A 46-year-old male from Mauritania, West Africa, was referred to the pulmonary clinic for an abnormal screening chest radiograph obtained at the tuberculosis clinic. The patient had been in the United States for 6 years and recently completed a course of isoniazid for latent tuberculosis. He denied all symptoms except back pain on history and review of systems. No medical history was reported, and his surgical history was noncontributory. The patient had a 5 pack-year history of smoking but quit 20 years prior. The patient visited Mauritania 3 years ago but otherwise denied travel or sick contacts. Physical examination demonstrated normal vital signs and blood oxygen saturation. Findings from cardiac, pulmonary, and abdominal examinations were unremarkable.

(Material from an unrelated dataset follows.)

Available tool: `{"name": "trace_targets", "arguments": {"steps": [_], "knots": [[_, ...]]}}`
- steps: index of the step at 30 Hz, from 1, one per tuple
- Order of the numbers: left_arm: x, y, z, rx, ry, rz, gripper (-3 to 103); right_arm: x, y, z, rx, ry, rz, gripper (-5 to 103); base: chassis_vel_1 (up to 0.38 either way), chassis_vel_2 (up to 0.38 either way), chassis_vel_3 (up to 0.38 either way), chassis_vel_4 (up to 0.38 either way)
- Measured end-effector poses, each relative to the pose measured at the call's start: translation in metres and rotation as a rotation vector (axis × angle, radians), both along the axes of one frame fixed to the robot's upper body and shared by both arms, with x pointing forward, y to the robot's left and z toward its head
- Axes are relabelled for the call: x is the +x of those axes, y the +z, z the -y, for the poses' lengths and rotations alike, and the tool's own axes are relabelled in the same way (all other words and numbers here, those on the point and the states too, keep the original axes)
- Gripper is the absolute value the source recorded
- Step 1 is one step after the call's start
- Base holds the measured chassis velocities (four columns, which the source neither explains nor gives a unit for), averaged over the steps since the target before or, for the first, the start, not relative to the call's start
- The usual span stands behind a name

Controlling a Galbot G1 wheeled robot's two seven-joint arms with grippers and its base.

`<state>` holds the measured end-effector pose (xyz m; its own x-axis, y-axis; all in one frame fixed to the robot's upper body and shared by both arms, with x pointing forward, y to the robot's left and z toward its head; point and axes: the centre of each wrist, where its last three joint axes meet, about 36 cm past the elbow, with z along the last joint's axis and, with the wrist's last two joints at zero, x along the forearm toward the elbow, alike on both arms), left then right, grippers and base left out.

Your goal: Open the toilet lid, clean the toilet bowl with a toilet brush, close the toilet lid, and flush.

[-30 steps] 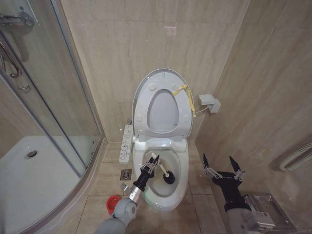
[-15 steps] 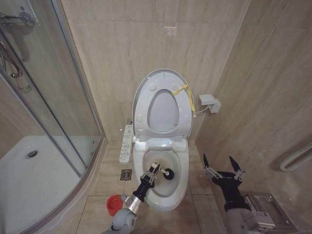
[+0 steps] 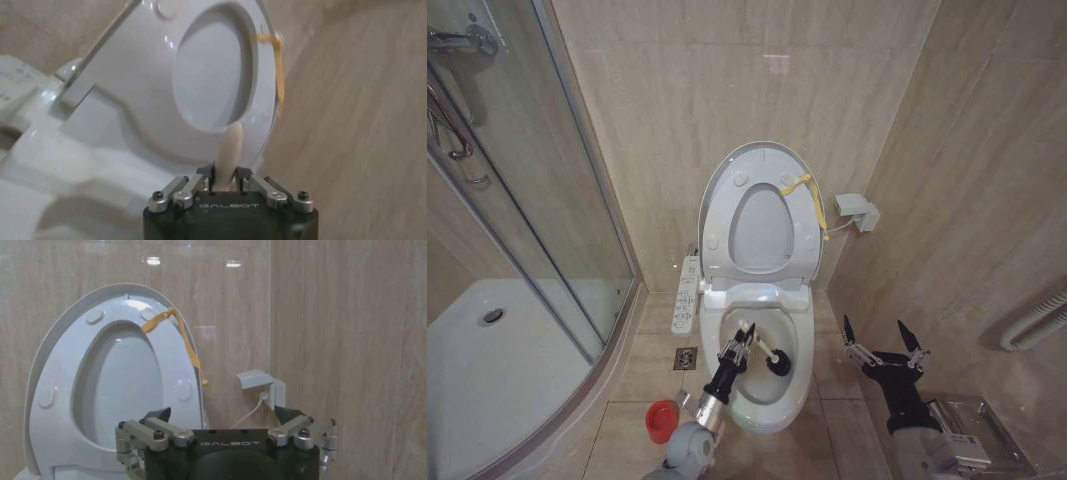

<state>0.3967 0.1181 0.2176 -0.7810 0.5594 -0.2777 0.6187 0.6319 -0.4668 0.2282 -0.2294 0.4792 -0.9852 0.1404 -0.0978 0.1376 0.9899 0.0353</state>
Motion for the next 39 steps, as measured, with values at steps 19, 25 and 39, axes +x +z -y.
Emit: {"name": "trace_targets", "arguments": {"steps": [19,25,39], "knots": [[0.016,-0.002,0.006,0.066,-0.054,0.099,22,0.000,0.000,0.000,0.000,0.000,0.000,100,0.000,0.000,0.000,0.000],[0.021,-0.008,0.008,0.116,-0.043,0.137,22,0.000,0.000,0.000,0.000,0.000,0.000,100,0.000,0.000,0.000,0.000],[0.029,-0.002,0.044,-0.016,0.047,0.076,22,0.000,0.000,0.000,0.000,0.000,0.000,100,0.000,0.000,0.000,0.000]]}}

The frontal chest radiograph revealed a large oval masslike density in the right mid to lower lung (Fig. 1). Computed tomography (CT) of the chest demonstrated a large fluid-filled cystic mass in the right lung, abutting the major and minor fissures, which contained a daughter cyst in its posteromedial aspect (Fig. 2). Abdomen CT additionally showed a septated cystic lesion in the inferior tip of the right hepatic lobe (Fig. 3). Laboratory data including complete blood count, basic metabolic panel, liver function tests, coagulation profile, and echinococcal IgG and IgM were all within reference range. Results of pulmonary function tests were also normal.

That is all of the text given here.